The Orange Bag That Turned A Nelson Household's Soft Plastics Into Fence Posts

The Orange Bag That Turned A Nelson Household's Soft Plastics Into Fence Posts

New Zealand's first kerbside soft plastic trial has been running quietly in Nelson since late 2024. The households taking part have found it surprisingly manageable.

It started with an orange bag.

In October 2024, around 1,000 households in Nelson's Stoke neighbourhood received a pack of distinctively coloured bags and a simple set of instructions: fill the bag with clean, dry soft plastics, including bread bags, chip wrappers, frozen food packaging, and shopping bags, seal it, and put it in the empty blue glass crate on collection day.

No special bin was required. No extra trip to the supermarket. Just a different bag, on a day the collection was already coming anyway.

The bags were picked up by Enviro NZ and sent to Future Post in Blenheim, where they were processed and manufactured into fence posts, rails, bollards, and garden products. The soft plastics from those Nelson streets became physical things: durable, useful, New Zealand-made.

The trial was funded entirely by The Packaging Forum, which runs the national Soft Plastics Recycling Scheme. It was designed to test a straightforward question: could kerbside soft plastic collection work at household level in New Zealand, producing material clean enough to actually recycle at scale? The early answer has been yes.

Participation was opt-in, but take-up among eligible streets was strong. The key to low contamination rates, the measure that determines whether collected material ends up recycled or wasted, was the clarity of the orange bag system. Participants knew exactly what went in and what did not, and the separate collection meant there was no risk of the material being mixed with other recycling streams. The trial showed that when the system is simple and the collection is convenient, households follow through.

What made participation sustainable for most households was how ordinary the habit turned out to be. Soft plastics accumulate naturally in a busy kitchen: the challenge is not finding them, it is storing them tidily until collection day.
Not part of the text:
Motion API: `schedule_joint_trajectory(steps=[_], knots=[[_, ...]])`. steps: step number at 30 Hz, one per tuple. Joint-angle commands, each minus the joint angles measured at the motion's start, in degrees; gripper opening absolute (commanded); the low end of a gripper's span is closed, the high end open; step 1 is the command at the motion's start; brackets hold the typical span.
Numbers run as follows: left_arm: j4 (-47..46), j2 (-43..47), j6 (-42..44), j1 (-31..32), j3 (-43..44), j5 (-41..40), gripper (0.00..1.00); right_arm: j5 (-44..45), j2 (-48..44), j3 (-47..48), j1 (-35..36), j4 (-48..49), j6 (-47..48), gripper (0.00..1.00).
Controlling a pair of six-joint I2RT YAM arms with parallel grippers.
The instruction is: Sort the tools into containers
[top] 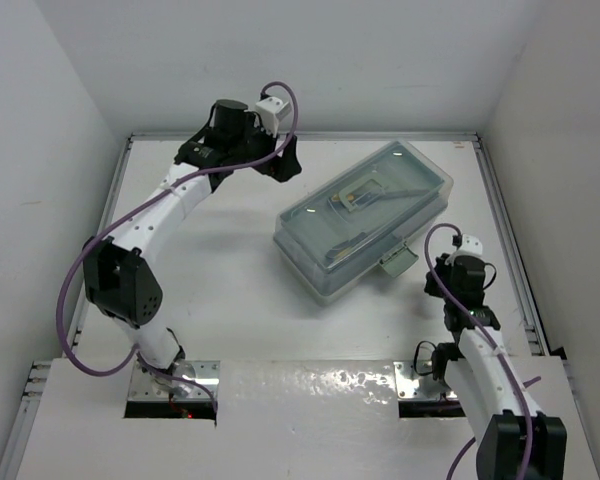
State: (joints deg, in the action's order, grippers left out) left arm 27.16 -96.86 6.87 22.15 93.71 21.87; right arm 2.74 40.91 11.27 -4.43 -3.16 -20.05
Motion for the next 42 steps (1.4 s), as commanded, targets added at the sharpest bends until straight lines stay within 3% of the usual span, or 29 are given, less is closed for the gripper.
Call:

Keeping an orange bag somewhere accessible, filling it through the fortnight, and putting it out on the right morning required less adjustment than most participants expected.

The Shrinker! fits naturally into this kind of routine. By compressing soft plastics into compact nuggets, it reduces the volume the orange bag needs to accommodate while it fills, making the storage side of the habit tidy rather than unwieldy. Less bulk in the cupboard means the bag is easier to manage, and the habit is easier to sustain.

For the households taking part, the trial has delivered something the supermarket drop-off alone cannot: the knowledge that their soft plastics are being recycled locally into products they can see and use. That connection between household action and a real-world outcome is part of what sustains a habit beyond good intentions. There is something satisfying about knowing that the bread bag from Tuesday becomes a fence post in a paddock somewhere in Marlborough. It turns an abstract gesture into a closed loop, and closed loops are what make recycling feel worth doing.

That is not something a bin at the supermarket entrance can usually offer. It is specific to a scheme that is small enough to track, local enough to verify, and tangible enough to feel real.

The Nelson trial will continue through to July 2027. It remains the only kerbside soft plastic collection operating at this scale in New Zealand. Whether it becomes a blueprint for other councils depends on what the data shows, and on whether the habits built in those 1,000 households can travel.